• TASK TO CARRY OUT: Search the data for the word "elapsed" and copy every line where it occurs.

····················

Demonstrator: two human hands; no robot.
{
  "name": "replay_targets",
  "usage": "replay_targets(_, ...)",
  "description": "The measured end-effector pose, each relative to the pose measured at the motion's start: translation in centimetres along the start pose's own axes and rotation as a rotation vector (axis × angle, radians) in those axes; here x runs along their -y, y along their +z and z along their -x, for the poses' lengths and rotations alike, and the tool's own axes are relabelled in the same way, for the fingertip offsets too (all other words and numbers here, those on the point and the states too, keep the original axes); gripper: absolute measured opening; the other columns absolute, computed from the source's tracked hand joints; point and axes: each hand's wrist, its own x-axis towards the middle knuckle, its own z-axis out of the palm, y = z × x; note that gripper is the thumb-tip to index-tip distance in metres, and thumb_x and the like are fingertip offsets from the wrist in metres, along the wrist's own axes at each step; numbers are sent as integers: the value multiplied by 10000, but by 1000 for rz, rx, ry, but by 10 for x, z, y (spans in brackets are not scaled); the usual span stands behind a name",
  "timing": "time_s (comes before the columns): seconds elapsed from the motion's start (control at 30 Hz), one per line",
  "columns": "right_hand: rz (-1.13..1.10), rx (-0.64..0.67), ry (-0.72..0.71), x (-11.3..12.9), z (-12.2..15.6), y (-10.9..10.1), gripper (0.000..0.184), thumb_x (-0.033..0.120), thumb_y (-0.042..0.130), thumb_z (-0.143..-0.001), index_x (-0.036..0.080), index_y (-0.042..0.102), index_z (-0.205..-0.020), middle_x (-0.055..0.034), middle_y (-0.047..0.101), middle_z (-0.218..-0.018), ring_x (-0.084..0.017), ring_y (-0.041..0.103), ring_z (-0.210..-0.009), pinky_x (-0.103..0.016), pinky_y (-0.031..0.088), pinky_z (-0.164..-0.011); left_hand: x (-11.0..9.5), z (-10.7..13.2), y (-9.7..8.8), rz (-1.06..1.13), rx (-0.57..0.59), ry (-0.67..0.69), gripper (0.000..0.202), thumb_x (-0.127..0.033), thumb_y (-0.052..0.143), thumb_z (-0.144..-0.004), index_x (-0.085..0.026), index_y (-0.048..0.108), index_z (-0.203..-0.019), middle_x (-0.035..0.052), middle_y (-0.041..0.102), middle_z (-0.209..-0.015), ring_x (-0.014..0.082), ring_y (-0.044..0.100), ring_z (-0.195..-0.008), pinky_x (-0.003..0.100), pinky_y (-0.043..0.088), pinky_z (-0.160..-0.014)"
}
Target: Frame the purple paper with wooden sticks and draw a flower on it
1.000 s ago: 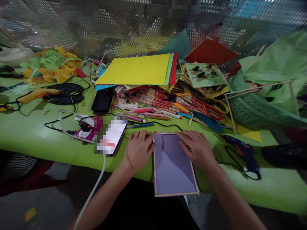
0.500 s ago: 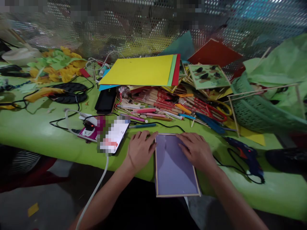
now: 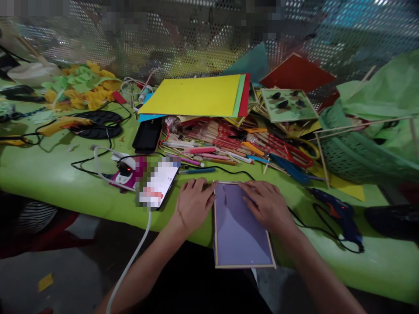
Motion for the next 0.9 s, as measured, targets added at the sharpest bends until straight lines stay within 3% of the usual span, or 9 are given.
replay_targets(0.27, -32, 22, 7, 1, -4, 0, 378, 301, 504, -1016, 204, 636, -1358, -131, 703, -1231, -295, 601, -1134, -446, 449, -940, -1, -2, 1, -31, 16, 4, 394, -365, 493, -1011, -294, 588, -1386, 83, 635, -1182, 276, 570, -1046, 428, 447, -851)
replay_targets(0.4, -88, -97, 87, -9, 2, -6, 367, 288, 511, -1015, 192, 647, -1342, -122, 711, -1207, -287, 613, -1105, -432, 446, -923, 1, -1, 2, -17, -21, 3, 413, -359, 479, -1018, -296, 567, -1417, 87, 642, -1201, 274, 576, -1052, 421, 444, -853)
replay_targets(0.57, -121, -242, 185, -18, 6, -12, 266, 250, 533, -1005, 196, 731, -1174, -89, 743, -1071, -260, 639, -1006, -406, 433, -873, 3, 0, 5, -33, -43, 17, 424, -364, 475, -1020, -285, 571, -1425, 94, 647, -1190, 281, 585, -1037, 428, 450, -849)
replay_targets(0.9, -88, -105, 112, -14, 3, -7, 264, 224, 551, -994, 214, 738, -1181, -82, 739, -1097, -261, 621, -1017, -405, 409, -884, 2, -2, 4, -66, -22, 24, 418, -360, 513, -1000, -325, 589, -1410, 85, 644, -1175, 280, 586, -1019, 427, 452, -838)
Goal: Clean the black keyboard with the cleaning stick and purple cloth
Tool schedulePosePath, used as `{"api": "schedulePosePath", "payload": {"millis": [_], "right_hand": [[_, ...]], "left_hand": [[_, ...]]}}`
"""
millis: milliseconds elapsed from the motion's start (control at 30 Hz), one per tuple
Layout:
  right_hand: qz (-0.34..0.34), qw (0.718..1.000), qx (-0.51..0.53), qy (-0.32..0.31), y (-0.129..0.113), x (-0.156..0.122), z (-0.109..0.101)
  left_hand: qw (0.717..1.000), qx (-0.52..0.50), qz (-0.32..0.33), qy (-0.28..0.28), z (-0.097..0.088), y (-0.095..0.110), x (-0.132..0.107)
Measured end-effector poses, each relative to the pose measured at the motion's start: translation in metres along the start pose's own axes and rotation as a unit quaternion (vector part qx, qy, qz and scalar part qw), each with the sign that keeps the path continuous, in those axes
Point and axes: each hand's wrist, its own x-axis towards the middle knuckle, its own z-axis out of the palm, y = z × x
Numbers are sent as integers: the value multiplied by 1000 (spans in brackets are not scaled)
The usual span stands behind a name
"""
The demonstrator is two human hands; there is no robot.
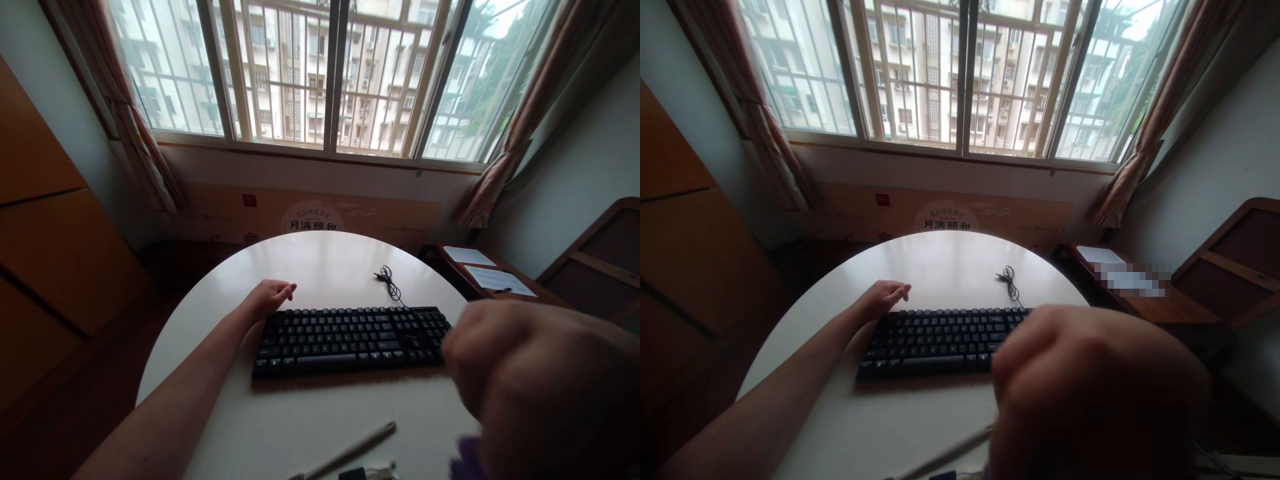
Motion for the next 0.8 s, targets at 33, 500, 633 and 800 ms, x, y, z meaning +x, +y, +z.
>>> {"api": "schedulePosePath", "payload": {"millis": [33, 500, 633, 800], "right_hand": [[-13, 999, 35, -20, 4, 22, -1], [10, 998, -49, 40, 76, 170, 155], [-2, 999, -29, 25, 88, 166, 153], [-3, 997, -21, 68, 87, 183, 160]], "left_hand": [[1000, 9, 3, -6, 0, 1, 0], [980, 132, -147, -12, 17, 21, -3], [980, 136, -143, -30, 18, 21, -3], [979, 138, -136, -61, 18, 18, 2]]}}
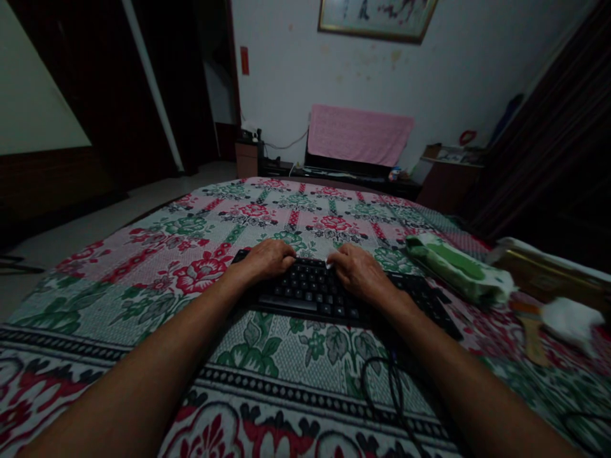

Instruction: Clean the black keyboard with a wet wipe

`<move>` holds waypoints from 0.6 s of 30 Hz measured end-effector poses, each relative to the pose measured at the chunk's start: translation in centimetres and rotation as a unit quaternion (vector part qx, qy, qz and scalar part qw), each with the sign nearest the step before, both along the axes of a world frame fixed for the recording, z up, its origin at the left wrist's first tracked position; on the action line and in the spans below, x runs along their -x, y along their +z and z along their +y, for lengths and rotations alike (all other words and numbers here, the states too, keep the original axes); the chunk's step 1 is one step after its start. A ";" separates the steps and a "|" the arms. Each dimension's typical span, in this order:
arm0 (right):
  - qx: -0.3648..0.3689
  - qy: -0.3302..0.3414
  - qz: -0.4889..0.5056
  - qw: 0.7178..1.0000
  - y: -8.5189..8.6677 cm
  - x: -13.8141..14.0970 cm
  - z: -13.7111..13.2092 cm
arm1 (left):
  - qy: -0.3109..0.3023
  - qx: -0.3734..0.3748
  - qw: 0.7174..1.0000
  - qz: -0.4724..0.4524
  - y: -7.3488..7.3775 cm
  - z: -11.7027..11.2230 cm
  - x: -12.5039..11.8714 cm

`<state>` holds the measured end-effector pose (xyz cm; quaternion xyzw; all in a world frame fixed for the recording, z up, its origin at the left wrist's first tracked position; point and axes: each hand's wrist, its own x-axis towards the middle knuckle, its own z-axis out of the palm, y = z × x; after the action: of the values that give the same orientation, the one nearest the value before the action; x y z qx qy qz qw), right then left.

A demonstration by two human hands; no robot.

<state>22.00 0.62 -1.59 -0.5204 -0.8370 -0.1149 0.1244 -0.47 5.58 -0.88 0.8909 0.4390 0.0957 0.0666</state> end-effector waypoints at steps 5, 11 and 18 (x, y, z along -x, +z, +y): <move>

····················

• WRITTEN REPLY:
  "timing": "time_s (comes before the columns): seconds elapsed from the motion's start (control at 30 Hz), one per line",
millis: milliseconds elapsed from the motion's start (control at 30 Hz), one per tuple

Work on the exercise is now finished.